Racismo, democracia e “genocídio invisível”

Para Iêda Leal de Souza, do Movimento Negro Unificado e membro do Conselho Nacional de Direitos Humanos, a Fundação Palmares sempre foi um “berço para cuidar da memória dos negros e hoje é dirigida por alguém que é contrário a tudo que foi pensado. É o descaso, a zombaria, o desrespeito com a nossa história, desqualificando toda uma história de luta construída pelo povo negro. Somos a favor de ações afirmativas como as cotas e reparações definitivas pelos anos de sofrimento, mas o governo quer perpetuar o racismo na nossa sociedade. E com racismo não há democracia. Queremos a colaboração de vocês para retornar à nossa democracia”.

“As ações do atual presidente da Fundação Palmares sustentam o processo atual de genocídio da população negra brasileira, com a perseguição de ativistas e o desmonte das políticas de promoção da igualdade racial”, denuncia Sheila Carvalho, também da Coalizão Negra por Direitos. Ela ressaltou que, nesse período de pandemia, aumentou em 26% o número de assassinatos de negros por violência policial. Ela também alerta sobre a situação no sistema carcerário provocada pelo Covid-19. “Podemos viver um genocídio invisível pela falta de cuidados já que a maioria dos presos é de negros, pardos e jovens”.

Helder Salomão (PT/ES), presidente da Comissão de Direitos Humanos e Minorias da Câmara dos Deputados (CDHM), explicou que “o Brasil tem a vergonhosa marca de ser o país que mais recebeu escravizados na era moderna, foram quase 5 milhões em 338 anos de escravidão, e isso resultou em diversos tipos de violência e em uma profunda desigualdade social”. O deputado disse ainda que “hoje vemos um aumento da violência contra a população negra, com a manifestação de posturas racistas por autoridades e até o crescimento de manifestações neonazistas no Brasil”. Além disso, informou que “a cada 3 mortes por Covid-19, duas são pessoas negras, já que muitos moram em casas pequenas com vários moradores e são obrigados a usar transporte público em pleno pico da pandemia por causa da flexibilização imposta pelo governo, que faz aumentar os casos principalmente entre pobres e negros”.

“Sete arrobas”

Bira do Pindaré (PSB/MA), presidente da Frente Parlamentar Mista em Defesa das Comunidades Quilombolas, criticou o atual método de titulação das terras quilombolas pela Fundação Palmares. “A titulação dos remanescentes de quilombos é um dever previsto na Constituição e começou em 2004. Temos 6 mil comunidades remanescentes de quilombos, mas faltam mais de 3 mil a serem reconhecidas, está tudo parado.
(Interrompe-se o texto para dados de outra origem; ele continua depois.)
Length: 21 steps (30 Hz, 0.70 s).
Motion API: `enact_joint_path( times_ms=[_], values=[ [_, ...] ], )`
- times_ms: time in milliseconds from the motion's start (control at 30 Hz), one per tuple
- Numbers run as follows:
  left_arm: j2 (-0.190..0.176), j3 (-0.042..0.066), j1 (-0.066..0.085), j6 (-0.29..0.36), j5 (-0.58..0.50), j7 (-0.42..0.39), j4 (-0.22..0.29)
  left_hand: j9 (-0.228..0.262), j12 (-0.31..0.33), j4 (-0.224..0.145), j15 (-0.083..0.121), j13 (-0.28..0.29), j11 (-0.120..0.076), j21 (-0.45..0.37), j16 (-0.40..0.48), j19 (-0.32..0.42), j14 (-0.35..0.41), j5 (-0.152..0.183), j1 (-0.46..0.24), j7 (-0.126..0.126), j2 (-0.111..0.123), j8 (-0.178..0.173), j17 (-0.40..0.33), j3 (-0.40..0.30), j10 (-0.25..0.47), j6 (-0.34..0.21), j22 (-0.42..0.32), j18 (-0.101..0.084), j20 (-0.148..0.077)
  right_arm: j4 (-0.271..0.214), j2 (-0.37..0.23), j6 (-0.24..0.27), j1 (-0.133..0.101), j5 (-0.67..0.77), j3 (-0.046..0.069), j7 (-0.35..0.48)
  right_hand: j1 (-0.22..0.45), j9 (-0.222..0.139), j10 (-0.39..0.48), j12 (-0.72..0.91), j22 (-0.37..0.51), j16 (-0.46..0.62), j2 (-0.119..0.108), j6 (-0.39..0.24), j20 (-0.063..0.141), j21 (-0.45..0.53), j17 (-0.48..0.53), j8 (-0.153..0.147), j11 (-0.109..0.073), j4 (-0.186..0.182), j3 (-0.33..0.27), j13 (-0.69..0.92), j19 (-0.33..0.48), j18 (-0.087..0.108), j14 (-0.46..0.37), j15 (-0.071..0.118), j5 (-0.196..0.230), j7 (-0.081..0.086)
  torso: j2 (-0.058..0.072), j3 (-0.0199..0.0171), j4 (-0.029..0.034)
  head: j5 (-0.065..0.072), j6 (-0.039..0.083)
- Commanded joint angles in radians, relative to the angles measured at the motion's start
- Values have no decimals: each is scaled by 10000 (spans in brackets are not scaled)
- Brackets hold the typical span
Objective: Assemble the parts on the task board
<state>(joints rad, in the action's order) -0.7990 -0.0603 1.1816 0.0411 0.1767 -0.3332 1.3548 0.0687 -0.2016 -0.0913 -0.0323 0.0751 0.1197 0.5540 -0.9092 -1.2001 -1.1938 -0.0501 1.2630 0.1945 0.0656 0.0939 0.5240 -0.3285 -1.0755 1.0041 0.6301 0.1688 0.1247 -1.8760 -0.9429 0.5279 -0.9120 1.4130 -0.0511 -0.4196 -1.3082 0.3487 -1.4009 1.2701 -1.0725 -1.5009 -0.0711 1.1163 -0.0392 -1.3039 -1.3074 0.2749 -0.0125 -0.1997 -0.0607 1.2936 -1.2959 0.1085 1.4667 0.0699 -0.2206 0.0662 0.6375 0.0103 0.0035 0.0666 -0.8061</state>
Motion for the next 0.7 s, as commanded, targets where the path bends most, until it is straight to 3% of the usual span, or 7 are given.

Tudo sugere que o atual presidente tem como objetivo reduzir as certificações”. Pindaré informou ao Grupo de Trabalho da ONU a manifestação do presidente da República sobre quilombolas. Jair Bolsonaro disse que “quilombola pesa sete arrobas”, a mesma medida que se usava para pesar pessoas escravizadas, além de que “não servem para nada, nem para procriar”. Para o parlamentar, “estamos diante daquilo que é mais representativo do racismo estrutural em nosso país e no mundo inteiro”.

Encaminhamentos

O grupo da sociedade civil e dos parlamentares reiterou o convite de que o Grupo de Trabalho realize missão oficial ao Brasil. O grupo irá também enviar informações adicionais sobre o racismo estrutural.